> About this exercise: Copy out each line below verbatim, skipping any picture.

> Exercise data:
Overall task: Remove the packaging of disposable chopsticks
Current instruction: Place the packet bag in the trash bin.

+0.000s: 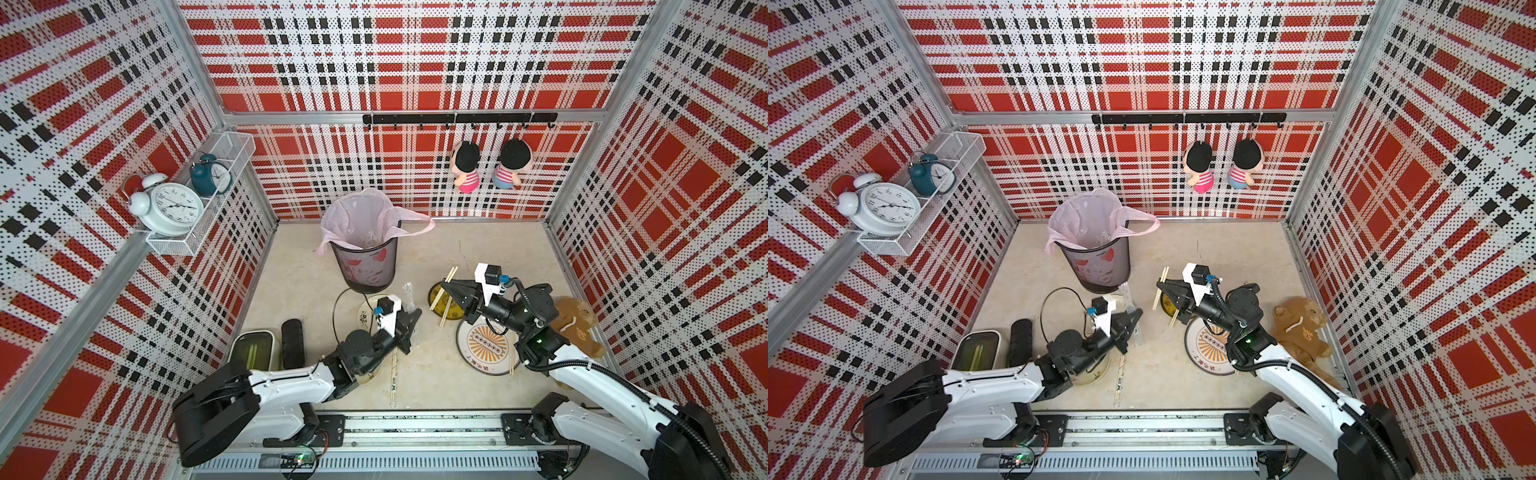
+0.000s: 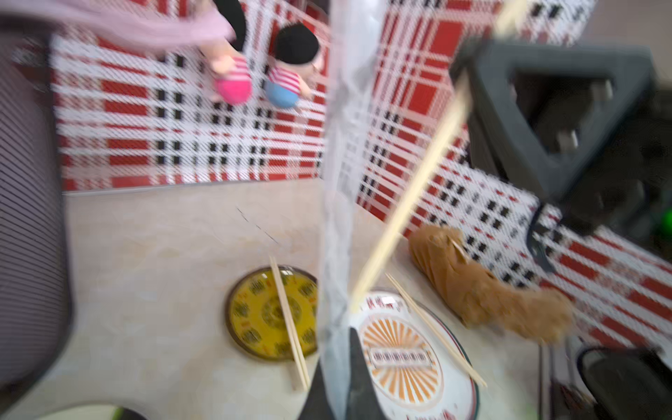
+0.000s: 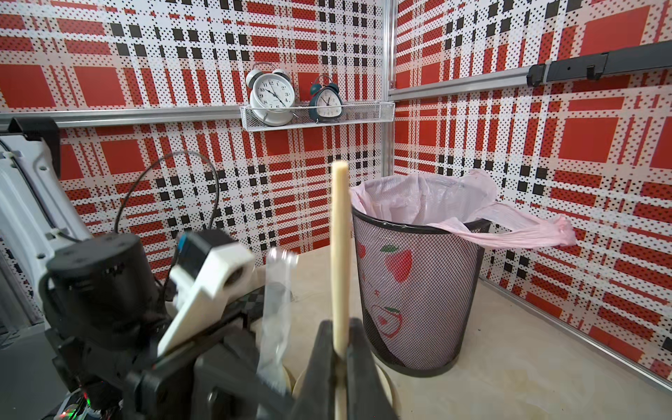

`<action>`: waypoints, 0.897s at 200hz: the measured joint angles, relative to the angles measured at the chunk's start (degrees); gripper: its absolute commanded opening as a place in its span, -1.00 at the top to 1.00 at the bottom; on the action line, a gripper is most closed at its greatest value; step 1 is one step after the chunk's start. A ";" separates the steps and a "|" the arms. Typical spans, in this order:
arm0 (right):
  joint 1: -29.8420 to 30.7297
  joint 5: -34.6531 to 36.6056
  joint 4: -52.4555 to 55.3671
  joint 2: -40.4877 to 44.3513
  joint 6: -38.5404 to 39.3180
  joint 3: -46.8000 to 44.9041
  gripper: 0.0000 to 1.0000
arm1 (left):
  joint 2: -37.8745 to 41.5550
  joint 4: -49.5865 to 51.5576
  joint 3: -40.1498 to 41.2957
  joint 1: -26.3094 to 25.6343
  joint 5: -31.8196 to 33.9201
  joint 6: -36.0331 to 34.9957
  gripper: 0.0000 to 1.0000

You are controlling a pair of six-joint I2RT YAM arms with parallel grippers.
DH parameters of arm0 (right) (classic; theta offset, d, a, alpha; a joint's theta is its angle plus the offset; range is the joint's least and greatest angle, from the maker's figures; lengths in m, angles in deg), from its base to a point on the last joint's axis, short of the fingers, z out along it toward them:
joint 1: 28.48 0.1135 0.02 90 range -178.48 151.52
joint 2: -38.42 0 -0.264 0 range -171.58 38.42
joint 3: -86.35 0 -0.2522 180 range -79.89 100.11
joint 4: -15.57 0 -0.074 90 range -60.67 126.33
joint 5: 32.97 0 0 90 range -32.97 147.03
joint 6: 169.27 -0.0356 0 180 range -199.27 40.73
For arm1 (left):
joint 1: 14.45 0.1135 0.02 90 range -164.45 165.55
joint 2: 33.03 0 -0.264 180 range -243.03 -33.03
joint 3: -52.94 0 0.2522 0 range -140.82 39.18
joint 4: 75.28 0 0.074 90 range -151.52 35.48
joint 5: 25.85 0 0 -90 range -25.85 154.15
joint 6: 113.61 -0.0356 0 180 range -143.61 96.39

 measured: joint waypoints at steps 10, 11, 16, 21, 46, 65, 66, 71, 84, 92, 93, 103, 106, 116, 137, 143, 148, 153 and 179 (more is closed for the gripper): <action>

> Solved exercise:
Overall task: Remove the packaging of disposable chopsticks
Current instruction: Place the packet bag in the trash bin.

+0.000s: 
+0.000s: 
+0.000s: 

`<action>`: waypoints, 0.897s at 200hz: the measured joint angles, relative to the angles measured at the chunk's start (degrees); gripper: its absolute commanded opening as a place in its span, -1.00 at the top to 1.00 at the bottom; on the action line, a gripper is most closed at its greatest value; step 1 is one step after the chunk's start. A ";" separates the steps and a "|" the arms. Typical spans, in this order:
arm0 (right):
  joint 1: -29.8420 to 30.7297
  joint 5: -34.6531 to 36.6056
  joint 4: -52.4555 to 55.3671
  joint 2: -40.4877 to 44.3513
  joint 6: -38.5404 to 39.3180
  joint 3: -46.8000 to 44.9041
  gripper: 0.0000 to 1.0000
arm1 (left):
  joint 2: -37.8745 to 41.5550
  joint 4: -49.5865 to 51.5576
  joint 3: -40.1498 to 41.2957
  joint 1: -26.3094 to 25.6343
  joint 5: -31.8196 to 33.9201
  joint 6: -36.0331 to 34.9957
  gripper: 0.0000 to 1.0000

You are controlling a pair of six-joint I2RT YAM arms with parallel grippers.
DH parameters of arm0 (right) (classic; theta offset, d, a, alpha; a joint's theta is its angle plus the offset; range is the joint's least and greatest angle, from the maker's figures; lengths in m, angles in deg), from its base to a point on the last joint's axis, short of the fingers, z out along it toward them:
joint 1: 28.48 0.1135 0.02 90 range -178.48 151.52
joint 2: -38.42 0 -0.264 0 range -171.58 38.42
joint 3: -86.35 0 -0.2522 180 range -79.89 100.11
joint 4: -15.57 0 -0.074 90 range -60.67 126.33
joint 5: 32.97 0 0 90 range -32.97 147.03
joint 6: 169.27 -0.0356 0 180 range -199.27 40.73
For arm1 (left):
joint 1: 14.45 0.1135 0.02 90 range -164.45 165.55
joint 2: 33.03 0 -0.264 180 range -243.03 -33.03
joint 3: -52.94 0 0.2522 0 range -140.82 39.18
joint 4: 75.28 0 0.074 90 range -151.52 35.48
joint 5: 25.85 0 0 -90 range -25.85 154.15
joint 6: 113.61 -0.0356 0 180 range -143.61 96.39

 measured: joint waypoints at steps 10, 11, 16, 21, 46, 65, 66, 71, 84, 92, 93, 103, 106, 116, 137, 143, 148, 153 and 179 (more is closed for the gripper): <action>

No more output is required.